● Task brief:
The answer is to be an exact copy of the lines below running from the line with "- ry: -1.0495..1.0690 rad" down to the line with "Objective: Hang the", both ends included, and nothing more.

● The records:
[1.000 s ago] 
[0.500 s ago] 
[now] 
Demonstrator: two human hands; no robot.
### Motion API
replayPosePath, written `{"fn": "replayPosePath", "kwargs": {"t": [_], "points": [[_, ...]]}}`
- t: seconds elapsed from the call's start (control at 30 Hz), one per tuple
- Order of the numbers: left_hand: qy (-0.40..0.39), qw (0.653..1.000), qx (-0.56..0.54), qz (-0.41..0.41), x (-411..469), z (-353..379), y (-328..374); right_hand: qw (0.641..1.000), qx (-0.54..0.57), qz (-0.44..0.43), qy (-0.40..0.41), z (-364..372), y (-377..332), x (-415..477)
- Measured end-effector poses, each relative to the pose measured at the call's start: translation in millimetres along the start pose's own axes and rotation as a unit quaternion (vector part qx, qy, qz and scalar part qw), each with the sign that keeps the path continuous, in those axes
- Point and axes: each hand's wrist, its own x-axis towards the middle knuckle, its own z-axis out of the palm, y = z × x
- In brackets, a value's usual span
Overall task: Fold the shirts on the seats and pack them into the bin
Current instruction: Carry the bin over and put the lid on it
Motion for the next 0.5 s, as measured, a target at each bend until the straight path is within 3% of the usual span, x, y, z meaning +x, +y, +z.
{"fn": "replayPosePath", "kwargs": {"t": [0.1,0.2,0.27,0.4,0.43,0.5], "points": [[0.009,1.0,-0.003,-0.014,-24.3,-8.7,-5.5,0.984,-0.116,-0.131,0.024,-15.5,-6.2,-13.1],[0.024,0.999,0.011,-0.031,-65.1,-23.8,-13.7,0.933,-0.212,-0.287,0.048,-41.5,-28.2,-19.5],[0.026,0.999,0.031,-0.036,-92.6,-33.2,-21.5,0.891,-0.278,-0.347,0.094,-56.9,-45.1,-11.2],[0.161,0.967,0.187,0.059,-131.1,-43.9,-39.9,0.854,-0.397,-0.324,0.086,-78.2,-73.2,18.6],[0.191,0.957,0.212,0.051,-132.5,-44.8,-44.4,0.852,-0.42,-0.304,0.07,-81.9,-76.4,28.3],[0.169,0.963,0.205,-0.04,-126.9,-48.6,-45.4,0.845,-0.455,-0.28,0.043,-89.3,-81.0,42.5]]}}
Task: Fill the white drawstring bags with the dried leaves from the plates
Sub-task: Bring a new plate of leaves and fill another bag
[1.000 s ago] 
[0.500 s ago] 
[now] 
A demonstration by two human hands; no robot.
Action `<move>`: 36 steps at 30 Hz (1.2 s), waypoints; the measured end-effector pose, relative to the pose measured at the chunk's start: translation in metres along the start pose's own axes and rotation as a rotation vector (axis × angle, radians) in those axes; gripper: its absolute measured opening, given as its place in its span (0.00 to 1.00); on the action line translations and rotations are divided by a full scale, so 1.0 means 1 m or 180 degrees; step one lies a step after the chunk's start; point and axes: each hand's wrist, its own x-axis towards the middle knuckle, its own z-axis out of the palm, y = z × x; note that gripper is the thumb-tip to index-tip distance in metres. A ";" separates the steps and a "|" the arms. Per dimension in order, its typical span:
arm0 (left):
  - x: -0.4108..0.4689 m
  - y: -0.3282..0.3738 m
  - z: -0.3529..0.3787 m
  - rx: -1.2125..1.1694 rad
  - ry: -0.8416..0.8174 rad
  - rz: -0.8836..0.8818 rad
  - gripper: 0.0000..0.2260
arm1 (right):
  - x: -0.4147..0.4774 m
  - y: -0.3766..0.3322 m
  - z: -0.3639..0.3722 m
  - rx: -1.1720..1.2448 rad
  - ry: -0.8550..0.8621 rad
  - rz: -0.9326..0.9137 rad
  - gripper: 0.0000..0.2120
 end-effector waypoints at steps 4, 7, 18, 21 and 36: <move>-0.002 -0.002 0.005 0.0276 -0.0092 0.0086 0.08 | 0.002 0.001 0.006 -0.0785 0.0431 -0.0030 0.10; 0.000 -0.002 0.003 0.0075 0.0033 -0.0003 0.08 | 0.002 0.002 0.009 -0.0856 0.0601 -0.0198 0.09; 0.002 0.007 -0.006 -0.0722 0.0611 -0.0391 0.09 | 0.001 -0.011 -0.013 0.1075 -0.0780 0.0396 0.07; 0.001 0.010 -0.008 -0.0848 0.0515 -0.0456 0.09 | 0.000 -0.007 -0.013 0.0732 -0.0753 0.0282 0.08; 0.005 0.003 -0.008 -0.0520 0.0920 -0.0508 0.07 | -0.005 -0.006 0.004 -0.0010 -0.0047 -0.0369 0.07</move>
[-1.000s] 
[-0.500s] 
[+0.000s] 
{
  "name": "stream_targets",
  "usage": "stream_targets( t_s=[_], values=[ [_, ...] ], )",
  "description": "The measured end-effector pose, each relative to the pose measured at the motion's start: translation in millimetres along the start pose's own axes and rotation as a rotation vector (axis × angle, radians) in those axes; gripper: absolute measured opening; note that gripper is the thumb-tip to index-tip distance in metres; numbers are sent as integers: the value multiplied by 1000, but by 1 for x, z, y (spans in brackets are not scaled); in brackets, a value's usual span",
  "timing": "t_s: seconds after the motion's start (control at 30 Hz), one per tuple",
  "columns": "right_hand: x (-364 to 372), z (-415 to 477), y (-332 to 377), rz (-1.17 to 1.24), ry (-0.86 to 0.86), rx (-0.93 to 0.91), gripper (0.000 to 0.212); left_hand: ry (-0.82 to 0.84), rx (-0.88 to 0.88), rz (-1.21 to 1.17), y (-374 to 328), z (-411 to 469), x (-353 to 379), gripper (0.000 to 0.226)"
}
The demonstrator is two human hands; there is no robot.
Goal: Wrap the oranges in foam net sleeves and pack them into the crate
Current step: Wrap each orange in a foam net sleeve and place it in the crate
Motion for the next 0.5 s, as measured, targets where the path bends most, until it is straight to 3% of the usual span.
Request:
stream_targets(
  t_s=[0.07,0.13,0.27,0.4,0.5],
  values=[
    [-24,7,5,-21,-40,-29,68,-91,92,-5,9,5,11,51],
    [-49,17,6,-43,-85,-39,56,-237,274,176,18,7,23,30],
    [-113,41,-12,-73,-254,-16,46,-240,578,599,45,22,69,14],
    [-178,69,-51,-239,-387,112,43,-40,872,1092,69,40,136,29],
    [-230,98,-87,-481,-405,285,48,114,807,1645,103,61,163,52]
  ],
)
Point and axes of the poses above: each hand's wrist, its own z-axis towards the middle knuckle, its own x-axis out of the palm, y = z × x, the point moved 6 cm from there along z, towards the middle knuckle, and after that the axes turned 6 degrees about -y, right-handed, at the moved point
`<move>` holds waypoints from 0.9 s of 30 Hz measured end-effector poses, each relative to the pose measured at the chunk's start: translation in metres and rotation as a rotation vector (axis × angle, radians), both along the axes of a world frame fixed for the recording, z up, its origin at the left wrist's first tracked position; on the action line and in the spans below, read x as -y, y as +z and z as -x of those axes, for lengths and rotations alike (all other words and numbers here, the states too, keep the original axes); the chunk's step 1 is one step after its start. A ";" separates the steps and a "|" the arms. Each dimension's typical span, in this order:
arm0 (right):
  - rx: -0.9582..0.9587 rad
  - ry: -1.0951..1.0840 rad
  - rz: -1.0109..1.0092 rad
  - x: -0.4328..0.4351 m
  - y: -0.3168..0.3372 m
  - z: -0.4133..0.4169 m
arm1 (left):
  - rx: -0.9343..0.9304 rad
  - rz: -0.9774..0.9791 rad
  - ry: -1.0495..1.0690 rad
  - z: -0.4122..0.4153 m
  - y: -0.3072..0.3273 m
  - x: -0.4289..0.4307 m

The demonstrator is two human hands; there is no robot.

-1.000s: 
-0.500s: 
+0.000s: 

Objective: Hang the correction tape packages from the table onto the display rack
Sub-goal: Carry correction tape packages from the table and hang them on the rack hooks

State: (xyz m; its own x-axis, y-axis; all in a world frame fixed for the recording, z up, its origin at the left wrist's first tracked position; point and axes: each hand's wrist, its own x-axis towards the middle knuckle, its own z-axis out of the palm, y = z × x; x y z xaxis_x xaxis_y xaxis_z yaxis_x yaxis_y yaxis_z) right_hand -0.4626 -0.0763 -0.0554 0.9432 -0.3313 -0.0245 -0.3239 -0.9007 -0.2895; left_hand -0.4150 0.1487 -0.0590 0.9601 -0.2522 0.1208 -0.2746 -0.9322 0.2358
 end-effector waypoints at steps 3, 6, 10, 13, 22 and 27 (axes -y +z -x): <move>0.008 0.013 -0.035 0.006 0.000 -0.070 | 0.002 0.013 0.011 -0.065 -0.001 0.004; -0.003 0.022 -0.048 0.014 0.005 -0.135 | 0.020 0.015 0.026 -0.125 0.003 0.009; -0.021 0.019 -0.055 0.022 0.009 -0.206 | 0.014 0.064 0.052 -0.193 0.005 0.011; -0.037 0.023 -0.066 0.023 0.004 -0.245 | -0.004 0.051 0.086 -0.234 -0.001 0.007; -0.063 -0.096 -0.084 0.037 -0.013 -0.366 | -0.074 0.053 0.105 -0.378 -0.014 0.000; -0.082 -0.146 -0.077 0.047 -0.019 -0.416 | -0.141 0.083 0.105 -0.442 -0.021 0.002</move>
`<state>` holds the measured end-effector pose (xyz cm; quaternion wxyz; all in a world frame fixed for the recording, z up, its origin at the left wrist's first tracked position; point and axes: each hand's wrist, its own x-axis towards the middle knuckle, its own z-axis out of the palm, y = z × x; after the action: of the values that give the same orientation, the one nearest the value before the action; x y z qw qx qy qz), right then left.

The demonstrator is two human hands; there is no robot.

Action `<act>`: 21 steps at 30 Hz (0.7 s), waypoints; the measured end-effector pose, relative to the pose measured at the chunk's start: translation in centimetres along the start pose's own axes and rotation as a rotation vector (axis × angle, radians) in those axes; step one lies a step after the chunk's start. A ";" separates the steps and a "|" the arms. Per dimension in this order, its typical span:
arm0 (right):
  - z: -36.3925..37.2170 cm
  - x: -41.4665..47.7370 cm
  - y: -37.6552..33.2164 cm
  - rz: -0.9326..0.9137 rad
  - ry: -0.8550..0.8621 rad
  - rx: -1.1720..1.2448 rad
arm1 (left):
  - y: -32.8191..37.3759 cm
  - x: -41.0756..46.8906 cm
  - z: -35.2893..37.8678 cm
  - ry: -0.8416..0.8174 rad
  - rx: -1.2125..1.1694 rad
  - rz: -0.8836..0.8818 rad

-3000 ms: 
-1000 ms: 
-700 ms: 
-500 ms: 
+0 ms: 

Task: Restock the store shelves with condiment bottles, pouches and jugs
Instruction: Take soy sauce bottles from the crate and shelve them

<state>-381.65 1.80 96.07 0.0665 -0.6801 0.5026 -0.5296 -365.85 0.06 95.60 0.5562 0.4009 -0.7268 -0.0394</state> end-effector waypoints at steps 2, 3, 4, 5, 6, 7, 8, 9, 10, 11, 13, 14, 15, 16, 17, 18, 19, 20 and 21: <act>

● Response:
  - ry: -1.0495..1.0690 rad
  - z: -0.4122..0.4153 m
  - y: -0.3072..0.3273 m
  - x: -0.4289..0.4307 m

The demonstrator is two human hands; there is no robot.

-1.000s: 
-0.500s: 
+0.000s: 

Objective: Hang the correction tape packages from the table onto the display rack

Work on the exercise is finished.